- _Exercise prompt_
From the data below, return all lines holding the string "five".

━━━━━━━━━━━━━━━━

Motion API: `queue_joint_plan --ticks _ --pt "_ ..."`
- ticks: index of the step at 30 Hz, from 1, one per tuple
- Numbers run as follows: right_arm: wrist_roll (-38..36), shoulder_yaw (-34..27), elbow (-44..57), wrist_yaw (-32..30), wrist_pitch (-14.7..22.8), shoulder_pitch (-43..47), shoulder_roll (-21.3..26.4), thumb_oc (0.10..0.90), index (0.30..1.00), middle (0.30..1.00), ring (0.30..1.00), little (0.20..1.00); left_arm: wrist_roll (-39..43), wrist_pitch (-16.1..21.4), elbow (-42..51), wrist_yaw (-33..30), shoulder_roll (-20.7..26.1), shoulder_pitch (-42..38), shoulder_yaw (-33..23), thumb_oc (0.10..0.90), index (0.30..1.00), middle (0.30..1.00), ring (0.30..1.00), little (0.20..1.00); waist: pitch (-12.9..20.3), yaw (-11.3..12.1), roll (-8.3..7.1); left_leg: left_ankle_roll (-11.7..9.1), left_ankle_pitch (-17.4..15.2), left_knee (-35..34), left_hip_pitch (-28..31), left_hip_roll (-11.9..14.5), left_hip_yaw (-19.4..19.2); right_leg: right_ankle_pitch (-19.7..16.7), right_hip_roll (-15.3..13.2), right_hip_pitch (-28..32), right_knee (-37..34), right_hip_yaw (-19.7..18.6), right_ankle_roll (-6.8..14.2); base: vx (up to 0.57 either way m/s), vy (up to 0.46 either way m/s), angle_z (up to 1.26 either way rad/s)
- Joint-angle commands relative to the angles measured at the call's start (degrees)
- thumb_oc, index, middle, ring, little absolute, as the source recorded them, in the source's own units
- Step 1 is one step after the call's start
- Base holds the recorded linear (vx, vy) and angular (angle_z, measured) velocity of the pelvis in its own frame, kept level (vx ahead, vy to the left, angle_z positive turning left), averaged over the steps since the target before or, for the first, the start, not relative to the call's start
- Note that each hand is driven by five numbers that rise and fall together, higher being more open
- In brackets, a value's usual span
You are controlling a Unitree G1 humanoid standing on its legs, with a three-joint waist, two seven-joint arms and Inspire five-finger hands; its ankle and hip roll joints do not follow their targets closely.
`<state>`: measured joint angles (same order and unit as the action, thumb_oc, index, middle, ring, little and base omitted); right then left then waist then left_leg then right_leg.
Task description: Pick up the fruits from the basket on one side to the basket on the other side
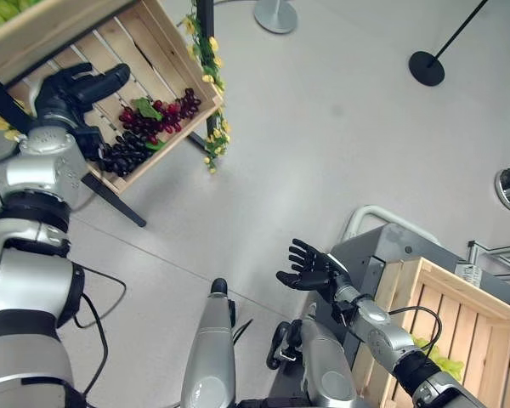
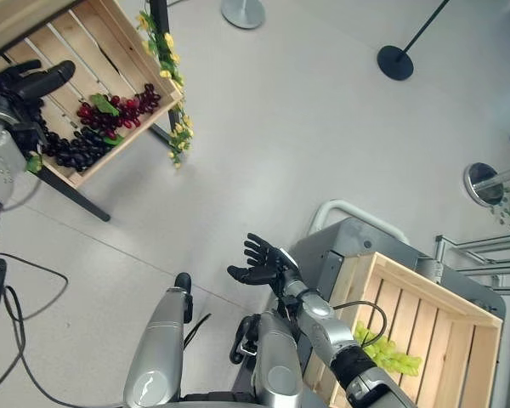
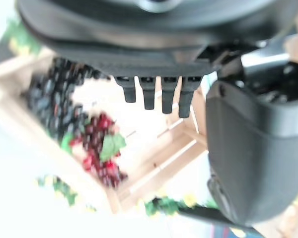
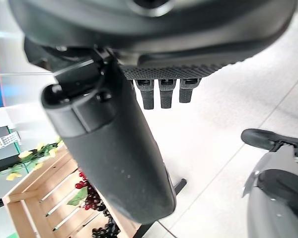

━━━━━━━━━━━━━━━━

- _Response to the exercise_
- Note that each hand is driven by five numbers that rise and fall together, higher being more open
You are controlling a Unitree G1 humanoid standing on its legs, with a three-joint waist, two seven-joint arms and Inspire five-finger hands; its ankle and hip roll joints do not follow their targets closely.

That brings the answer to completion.